Lorna, a self-confessed agnostic, steps in front of a car and dies. Whether it was an accident or suicide is subject to debate. Lorna wakes up in heaven, but it isn’t heaven in the conventional sense of the word: it is a malfunctioning spacecraft operated by aliens, God being one of them. I found Laidlaw’s concept of heaven fascinating and totally different from my own version of it in Paula Goes to Heaven. Laidlaw’s heaven is scientifically justifiable and would make good sense to many a rational disbeliever.

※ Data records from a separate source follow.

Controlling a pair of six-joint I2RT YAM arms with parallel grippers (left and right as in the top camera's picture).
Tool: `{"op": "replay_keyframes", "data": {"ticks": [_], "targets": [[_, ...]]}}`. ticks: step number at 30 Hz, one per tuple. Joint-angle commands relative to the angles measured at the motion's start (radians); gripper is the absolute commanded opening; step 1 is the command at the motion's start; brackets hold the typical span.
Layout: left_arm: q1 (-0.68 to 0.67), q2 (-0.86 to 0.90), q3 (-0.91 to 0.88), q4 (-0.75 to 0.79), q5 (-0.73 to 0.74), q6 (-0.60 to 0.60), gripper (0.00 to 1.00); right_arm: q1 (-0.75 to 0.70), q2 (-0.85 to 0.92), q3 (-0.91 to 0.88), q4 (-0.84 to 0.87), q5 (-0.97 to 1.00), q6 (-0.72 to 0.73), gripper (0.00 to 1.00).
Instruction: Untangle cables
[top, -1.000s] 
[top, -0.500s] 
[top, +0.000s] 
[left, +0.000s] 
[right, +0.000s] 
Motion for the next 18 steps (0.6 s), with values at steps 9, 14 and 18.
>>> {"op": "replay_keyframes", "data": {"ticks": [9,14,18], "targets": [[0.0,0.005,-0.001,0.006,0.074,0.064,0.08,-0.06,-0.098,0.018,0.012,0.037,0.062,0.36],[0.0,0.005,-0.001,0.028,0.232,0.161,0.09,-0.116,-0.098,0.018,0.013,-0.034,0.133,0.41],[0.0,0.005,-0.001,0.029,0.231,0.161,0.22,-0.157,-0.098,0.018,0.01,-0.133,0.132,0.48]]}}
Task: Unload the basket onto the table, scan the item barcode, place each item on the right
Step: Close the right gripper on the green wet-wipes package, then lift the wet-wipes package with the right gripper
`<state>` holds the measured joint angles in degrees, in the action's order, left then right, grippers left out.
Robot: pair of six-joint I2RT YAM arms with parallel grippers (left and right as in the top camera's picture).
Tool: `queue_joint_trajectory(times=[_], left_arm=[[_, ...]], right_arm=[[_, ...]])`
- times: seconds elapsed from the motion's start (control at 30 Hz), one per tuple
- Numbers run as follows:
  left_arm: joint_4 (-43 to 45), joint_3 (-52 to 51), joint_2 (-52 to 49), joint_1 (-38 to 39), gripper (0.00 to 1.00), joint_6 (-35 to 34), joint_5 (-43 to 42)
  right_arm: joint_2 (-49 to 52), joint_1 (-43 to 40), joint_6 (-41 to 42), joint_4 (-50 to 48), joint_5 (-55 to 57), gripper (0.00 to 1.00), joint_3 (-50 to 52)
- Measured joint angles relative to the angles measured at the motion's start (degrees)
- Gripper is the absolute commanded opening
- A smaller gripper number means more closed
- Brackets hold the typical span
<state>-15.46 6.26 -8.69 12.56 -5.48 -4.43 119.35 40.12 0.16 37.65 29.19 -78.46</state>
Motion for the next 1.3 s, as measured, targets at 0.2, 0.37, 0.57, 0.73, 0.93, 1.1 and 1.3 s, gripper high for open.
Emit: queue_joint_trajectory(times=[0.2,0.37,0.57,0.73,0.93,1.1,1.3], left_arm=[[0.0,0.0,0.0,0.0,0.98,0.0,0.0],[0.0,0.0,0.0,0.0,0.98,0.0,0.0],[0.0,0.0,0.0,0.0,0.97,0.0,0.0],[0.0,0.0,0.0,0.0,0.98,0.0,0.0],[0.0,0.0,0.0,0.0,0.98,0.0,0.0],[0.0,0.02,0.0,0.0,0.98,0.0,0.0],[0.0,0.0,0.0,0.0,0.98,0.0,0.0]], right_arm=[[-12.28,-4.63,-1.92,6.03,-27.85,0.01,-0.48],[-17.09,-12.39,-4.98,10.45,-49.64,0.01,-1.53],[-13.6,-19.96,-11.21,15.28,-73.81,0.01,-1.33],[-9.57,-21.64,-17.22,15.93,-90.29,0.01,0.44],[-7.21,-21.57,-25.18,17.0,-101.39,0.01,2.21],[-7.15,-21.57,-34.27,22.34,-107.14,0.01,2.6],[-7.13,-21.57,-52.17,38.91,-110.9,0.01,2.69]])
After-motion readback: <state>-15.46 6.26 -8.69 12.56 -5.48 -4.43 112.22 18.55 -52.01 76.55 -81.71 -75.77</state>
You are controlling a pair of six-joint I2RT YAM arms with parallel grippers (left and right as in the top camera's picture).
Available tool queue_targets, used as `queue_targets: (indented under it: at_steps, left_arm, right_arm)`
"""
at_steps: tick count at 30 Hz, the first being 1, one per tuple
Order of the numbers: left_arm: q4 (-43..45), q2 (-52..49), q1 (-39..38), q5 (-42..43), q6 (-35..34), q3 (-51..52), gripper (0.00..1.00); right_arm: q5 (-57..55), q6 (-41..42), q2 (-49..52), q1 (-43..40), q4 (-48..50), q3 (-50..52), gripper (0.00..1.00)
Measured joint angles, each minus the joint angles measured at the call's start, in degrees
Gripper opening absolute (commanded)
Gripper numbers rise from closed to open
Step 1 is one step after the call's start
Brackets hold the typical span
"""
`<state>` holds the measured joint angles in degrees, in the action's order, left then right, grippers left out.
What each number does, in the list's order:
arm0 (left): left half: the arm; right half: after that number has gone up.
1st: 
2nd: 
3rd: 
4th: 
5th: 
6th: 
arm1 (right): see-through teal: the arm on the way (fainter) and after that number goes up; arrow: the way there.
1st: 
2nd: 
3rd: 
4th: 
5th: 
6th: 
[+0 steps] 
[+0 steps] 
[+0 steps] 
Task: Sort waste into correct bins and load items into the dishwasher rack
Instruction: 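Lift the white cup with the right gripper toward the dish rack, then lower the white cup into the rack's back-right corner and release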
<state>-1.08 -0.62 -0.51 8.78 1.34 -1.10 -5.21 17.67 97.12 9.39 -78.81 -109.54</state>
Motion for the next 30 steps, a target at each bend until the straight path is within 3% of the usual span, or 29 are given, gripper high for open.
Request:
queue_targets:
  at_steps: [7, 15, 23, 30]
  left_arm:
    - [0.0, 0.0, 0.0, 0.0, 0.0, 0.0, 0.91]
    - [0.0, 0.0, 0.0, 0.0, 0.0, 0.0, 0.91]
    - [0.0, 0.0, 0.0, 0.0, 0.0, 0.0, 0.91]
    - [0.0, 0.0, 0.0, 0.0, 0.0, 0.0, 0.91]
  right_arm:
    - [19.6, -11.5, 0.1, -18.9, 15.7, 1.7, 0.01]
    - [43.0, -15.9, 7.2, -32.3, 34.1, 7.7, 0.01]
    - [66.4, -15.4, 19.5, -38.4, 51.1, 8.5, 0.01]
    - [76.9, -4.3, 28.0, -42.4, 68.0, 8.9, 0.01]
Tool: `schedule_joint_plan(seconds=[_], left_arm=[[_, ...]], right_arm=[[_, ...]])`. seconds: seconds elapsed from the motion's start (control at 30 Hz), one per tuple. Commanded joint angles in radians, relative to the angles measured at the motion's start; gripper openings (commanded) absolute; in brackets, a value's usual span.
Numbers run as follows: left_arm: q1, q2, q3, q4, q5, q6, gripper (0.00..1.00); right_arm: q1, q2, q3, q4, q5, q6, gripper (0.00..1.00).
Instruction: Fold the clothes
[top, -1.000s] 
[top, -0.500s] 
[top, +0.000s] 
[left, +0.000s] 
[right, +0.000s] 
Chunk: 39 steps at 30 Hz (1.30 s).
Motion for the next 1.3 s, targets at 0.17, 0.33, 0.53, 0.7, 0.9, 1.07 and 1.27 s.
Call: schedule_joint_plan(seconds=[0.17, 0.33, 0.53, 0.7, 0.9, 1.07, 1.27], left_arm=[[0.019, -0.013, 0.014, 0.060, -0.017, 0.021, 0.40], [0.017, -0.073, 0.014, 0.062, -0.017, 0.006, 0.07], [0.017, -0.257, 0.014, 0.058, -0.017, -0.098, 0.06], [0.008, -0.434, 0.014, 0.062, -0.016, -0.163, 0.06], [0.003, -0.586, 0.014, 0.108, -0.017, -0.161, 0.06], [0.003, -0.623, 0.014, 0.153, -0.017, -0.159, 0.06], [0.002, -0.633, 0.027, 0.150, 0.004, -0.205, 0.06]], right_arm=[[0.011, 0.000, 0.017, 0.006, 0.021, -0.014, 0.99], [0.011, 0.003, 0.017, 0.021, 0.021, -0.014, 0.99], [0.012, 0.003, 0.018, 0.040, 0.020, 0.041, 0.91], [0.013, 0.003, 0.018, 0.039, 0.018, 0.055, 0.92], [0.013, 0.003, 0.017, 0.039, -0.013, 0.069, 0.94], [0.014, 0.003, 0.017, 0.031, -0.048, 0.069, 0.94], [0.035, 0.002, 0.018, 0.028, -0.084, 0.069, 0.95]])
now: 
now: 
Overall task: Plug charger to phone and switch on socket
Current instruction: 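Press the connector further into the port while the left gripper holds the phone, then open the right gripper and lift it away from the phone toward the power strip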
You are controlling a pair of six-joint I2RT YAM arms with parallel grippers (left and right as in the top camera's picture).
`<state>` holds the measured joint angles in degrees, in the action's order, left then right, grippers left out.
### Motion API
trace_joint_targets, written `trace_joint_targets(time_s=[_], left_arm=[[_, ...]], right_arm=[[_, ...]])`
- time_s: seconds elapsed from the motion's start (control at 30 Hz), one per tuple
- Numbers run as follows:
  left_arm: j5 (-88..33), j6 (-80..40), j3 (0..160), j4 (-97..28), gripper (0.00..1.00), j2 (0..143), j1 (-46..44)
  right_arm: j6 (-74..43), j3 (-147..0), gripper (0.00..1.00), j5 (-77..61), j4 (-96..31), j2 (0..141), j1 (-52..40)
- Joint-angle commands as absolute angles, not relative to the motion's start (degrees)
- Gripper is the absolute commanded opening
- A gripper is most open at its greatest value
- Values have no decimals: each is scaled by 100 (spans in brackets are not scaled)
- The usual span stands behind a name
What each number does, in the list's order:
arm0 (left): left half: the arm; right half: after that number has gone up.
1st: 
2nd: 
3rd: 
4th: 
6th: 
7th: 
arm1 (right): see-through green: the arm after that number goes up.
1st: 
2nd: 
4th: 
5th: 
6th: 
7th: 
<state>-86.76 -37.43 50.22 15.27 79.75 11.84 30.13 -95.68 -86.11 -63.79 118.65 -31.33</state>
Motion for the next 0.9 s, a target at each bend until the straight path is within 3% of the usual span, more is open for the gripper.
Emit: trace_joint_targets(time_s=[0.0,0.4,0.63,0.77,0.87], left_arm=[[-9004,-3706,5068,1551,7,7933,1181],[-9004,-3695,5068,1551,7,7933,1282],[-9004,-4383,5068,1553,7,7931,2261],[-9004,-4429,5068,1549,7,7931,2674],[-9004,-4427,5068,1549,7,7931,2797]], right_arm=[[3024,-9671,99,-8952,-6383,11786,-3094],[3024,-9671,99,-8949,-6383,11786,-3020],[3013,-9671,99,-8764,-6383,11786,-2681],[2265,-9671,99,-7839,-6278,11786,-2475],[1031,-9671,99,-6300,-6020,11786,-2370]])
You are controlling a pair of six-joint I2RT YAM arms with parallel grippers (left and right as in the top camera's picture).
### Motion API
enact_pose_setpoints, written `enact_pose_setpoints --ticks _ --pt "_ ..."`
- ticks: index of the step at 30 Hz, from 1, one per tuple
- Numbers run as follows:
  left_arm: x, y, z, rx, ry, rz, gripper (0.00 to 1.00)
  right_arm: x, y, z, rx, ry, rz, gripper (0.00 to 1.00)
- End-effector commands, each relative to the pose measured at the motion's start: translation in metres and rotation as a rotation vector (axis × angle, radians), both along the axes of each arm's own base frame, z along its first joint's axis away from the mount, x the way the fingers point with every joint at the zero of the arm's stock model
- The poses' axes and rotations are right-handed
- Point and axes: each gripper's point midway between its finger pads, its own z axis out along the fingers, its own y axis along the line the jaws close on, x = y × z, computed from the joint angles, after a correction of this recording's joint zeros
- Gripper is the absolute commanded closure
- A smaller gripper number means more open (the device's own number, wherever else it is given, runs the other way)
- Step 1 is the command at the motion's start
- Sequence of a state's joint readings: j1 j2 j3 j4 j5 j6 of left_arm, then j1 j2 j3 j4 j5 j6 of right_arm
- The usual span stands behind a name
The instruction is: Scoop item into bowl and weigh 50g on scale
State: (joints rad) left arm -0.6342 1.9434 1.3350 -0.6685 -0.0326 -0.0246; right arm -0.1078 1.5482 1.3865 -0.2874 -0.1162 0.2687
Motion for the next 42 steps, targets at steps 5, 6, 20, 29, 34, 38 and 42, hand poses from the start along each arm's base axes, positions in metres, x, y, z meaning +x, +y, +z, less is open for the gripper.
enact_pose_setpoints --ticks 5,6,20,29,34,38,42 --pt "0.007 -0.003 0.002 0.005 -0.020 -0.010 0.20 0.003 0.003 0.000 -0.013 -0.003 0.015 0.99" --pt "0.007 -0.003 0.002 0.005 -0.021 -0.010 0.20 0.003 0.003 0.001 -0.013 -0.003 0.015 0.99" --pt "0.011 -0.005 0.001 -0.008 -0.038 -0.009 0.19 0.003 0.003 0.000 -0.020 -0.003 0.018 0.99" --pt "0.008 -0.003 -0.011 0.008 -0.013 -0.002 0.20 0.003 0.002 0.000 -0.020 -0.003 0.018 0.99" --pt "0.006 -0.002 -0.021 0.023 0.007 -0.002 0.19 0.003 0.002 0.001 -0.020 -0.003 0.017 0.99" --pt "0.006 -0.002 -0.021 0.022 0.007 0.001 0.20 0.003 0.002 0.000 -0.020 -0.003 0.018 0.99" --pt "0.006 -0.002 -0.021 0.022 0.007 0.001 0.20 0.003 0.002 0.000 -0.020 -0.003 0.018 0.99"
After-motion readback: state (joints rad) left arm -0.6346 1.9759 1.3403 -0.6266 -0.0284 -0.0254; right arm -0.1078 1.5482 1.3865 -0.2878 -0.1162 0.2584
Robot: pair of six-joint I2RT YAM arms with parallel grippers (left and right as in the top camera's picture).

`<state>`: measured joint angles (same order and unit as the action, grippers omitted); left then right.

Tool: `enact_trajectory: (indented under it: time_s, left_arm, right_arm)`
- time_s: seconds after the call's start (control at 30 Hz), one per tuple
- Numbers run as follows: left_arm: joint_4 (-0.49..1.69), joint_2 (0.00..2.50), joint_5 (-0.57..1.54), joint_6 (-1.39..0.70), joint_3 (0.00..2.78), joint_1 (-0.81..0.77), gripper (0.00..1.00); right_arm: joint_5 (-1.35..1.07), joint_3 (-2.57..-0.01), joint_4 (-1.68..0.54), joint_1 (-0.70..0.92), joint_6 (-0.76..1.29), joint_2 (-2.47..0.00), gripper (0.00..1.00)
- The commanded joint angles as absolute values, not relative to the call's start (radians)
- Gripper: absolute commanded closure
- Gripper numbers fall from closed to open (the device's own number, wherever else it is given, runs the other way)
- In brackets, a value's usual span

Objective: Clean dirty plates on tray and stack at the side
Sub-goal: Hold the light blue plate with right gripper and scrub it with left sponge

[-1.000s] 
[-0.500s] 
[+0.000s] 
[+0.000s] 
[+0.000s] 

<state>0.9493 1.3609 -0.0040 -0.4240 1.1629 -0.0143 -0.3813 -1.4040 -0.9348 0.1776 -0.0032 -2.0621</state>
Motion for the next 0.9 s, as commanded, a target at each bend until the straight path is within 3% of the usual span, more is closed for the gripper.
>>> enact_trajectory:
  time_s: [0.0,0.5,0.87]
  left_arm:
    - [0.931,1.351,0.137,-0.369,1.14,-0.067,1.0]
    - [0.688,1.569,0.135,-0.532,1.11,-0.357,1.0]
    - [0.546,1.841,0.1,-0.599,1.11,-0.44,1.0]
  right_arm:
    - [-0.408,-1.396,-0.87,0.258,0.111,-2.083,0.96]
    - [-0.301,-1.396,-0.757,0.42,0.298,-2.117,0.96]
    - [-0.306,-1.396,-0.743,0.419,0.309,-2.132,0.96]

God, too, isn’t what we have come to expect him to be. He’s a tracksuit-wearing geyser, struggling with his command of the ship and of his crew, especially the irreverent, chain-smoking Irene. He is painted with many humorous touches of the paintbrush, as is his heavenly abode. But the tracksuit doesn’t detract from the fact that he is God: he saved man from self-obliteration by lending his own DNA to us and he keeps a watchful eye over how we progress on earth. He also works in mysterious ways as his reasons for choosing Lorna remain obscure.
Lorna’s life memories are regenerated in heaven: her working class family, her best friend, the flamboyant Suzie, her lovers and the challenging world at large she cared passionately about. She is learning about who she was in life. Laidlaw leads her to a full disclosure with a steady and assured hand.
The Things We Learn When We’re Dead isn’t your average sci-fi book. It is much more than that. It is poignant and philosophical. It will make you think.